Lines from the listing below that contain the string "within" are to be reported.
*** Data under study ***
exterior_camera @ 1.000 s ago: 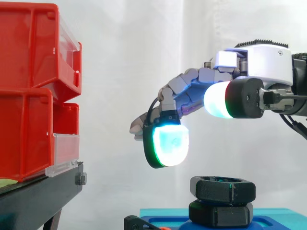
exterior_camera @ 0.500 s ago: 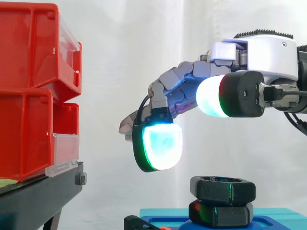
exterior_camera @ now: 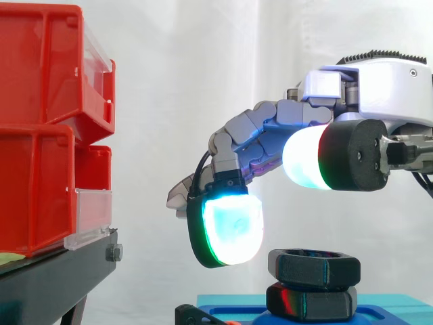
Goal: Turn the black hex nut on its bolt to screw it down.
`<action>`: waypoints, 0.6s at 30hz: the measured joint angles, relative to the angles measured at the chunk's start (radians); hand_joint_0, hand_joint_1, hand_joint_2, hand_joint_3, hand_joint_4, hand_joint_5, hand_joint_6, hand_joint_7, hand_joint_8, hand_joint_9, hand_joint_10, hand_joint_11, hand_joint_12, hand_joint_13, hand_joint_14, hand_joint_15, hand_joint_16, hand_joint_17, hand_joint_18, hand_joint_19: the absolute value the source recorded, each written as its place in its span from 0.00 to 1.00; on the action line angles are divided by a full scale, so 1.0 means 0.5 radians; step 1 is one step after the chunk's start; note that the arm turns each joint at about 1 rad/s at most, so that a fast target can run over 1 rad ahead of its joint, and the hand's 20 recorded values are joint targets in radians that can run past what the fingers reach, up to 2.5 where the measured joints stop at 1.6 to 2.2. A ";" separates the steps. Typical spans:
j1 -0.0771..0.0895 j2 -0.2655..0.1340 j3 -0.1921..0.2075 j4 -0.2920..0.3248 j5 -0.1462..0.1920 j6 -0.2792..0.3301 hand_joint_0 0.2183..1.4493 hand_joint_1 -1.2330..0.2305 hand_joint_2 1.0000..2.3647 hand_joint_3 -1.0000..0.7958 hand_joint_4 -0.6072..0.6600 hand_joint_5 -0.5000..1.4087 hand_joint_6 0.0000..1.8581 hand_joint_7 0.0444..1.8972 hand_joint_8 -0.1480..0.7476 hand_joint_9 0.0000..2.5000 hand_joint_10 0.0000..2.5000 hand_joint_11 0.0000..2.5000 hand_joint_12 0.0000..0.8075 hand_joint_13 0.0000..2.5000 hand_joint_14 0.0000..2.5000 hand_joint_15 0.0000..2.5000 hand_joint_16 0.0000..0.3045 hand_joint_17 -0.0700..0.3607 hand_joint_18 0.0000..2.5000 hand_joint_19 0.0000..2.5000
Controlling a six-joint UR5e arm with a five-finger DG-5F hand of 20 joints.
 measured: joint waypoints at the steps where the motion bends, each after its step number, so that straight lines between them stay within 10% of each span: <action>1: 0.001 0.000 0.000 -0.002 0.000 0.000 0.24 0.68 0.00 0.28 0.72 0.21 0.34 0.58 0.52 0.22 0.00 0.07 0.46 0.23 0.00 0.05 0.17 0.43 0.21 0.09; 18: 0.016 0.000 -0.003 -0.014 0.000 0.000 0.24 0.68 0.00 0.28 0.73 0.21 0.28 0.64 0.52 0.22 0.00 0.07 0.47 0.23 0.00 0.05 0.17 0.43 0.21 0.09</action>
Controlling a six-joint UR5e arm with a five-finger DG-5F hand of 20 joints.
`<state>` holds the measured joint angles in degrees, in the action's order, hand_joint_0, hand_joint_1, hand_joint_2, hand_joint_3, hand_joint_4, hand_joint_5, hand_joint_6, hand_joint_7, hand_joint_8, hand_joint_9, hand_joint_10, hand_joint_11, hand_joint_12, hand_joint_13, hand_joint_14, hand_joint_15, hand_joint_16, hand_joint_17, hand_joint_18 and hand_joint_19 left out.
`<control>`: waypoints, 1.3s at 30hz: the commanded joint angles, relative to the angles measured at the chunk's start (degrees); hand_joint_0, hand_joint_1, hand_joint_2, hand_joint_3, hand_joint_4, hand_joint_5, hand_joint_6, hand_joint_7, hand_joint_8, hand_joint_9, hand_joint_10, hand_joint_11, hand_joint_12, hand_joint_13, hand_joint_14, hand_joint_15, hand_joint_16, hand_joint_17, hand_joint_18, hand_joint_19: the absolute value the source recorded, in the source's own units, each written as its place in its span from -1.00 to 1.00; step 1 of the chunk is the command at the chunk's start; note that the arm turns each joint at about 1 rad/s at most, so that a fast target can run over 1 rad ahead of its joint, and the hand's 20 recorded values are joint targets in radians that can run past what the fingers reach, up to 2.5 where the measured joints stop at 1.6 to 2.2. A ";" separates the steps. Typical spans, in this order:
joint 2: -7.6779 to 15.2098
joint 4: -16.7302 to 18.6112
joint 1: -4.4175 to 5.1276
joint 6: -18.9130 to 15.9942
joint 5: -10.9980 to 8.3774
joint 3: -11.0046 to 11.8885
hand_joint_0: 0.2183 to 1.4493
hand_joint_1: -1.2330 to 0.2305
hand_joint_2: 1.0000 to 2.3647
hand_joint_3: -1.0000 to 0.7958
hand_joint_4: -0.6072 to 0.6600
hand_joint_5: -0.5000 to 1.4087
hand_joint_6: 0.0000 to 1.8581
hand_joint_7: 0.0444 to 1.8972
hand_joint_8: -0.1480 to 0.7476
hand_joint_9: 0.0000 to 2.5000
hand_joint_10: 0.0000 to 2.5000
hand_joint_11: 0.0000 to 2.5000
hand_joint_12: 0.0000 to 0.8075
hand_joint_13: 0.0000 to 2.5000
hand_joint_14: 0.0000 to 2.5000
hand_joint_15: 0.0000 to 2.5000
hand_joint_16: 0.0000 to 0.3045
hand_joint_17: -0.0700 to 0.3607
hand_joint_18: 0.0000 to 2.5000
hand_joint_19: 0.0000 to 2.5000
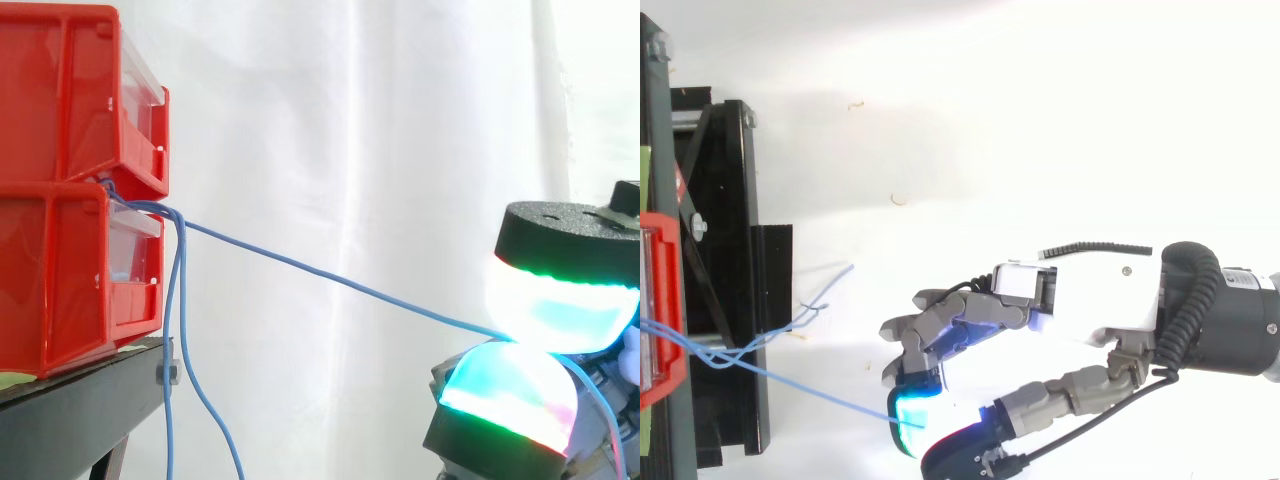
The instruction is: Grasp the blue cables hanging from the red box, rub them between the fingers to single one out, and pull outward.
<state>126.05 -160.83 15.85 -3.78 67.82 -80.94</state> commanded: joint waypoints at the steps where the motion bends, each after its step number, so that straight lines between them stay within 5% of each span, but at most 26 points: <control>1: -0.02 -0.27 -0.03 0.18 0.21 0.00 -0.29 -0.28 -0.95 -0.06 0.04 -0.69 -0.05 0.22 0.14 -0.59 -1.00 -0.88 0.04 -0.81 -1.00 -1.00 -0.64 -0.10 -1.00 -0.96; 39: -0.02 -0.27 -0.03 0.26 0.12 0.00 -0.28 -0.28 -0.95 -0.06 0.03 -0.69 -0.05 0.21 0.14 -0.58 -1.00 -0.91 0.05 -0.80 -1.00 -1.00 -0.63 -0.09 -1.00 -1.00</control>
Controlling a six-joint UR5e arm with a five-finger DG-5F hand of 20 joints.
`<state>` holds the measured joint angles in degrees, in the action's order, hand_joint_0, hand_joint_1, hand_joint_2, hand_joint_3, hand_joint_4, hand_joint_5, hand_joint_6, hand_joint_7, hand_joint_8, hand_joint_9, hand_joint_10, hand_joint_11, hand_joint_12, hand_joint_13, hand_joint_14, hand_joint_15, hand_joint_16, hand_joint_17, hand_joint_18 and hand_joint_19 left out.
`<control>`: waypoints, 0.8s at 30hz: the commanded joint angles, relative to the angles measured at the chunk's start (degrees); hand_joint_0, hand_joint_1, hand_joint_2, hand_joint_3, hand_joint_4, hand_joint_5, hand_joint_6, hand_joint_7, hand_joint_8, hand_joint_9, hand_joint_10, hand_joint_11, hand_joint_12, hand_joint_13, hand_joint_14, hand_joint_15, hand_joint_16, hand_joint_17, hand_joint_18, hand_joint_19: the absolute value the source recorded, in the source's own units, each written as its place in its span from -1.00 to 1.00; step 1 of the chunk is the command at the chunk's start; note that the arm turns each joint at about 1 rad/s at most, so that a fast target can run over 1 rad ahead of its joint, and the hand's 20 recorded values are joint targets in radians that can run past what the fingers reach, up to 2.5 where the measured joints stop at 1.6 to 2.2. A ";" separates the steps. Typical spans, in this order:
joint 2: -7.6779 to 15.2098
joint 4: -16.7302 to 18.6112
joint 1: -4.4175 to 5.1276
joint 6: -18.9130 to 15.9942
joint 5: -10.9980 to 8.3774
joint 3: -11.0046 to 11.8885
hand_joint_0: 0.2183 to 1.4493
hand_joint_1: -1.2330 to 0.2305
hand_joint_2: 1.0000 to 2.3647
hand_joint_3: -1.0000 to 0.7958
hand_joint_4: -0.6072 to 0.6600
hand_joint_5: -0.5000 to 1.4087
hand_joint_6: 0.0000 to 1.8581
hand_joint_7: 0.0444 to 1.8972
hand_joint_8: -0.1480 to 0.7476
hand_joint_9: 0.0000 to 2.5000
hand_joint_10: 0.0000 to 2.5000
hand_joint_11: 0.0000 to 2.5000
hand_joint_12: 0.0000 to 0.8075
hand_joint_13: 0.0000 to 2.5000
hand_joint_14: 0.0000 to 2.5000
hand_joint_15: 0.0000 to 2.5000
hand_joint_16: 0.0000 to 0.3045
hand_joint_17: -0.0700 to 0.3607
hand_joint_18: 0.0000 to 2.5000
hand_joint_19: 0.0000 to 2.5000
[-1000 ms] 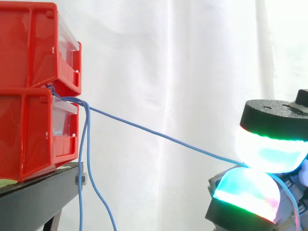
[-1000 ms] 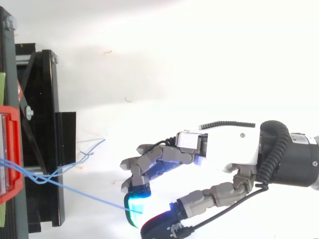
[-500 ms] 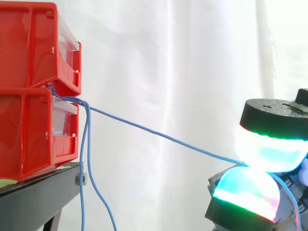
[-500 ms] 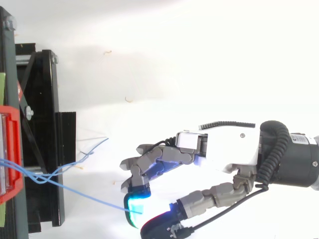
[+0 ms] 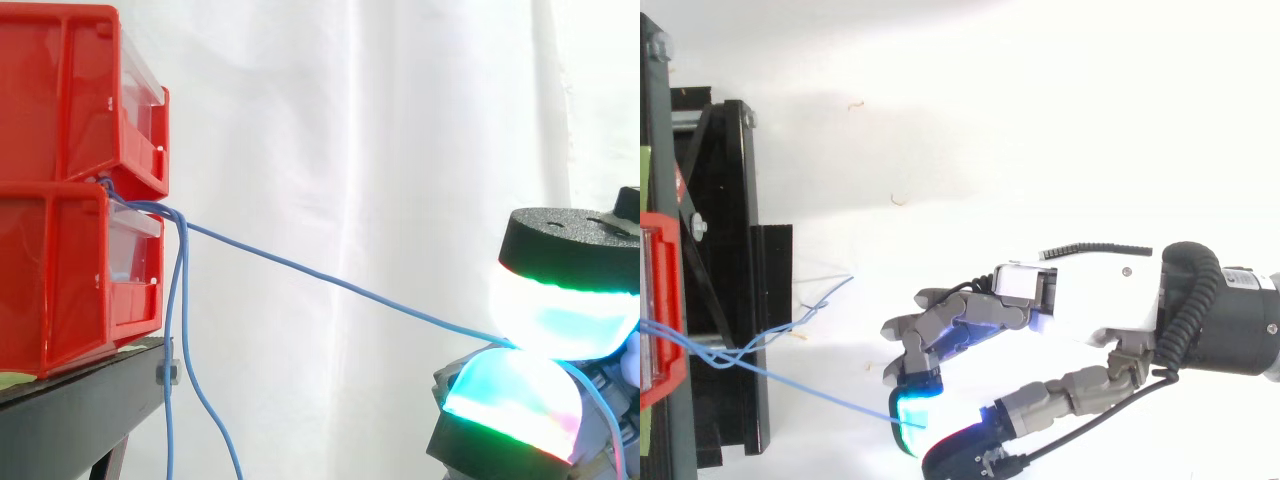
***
--- Exercise response ---
 measured: joint waypoints at the steps where the motion bends, each after its step number, so that straight lines between them stay within 10% of each span: <action>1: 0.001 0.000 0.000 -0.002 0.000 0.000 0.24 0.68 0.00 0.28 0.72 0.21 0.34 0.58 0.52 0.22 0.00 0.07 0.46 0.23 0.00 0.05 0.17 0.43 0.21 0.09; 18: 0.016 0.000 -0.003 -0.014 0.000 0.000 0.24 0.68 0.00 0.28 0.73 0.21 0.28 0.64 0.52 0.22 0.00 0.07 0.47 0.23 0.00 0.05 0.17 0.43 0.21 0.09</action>
<state>126.05 -160.83 15.85 -3.78 67.82 -80.94</state> commanded: joint waypoints at the steps where the motion bends, each after its step number, so that straight lines between them stay within 5% of each span, but at most 26 points: <control>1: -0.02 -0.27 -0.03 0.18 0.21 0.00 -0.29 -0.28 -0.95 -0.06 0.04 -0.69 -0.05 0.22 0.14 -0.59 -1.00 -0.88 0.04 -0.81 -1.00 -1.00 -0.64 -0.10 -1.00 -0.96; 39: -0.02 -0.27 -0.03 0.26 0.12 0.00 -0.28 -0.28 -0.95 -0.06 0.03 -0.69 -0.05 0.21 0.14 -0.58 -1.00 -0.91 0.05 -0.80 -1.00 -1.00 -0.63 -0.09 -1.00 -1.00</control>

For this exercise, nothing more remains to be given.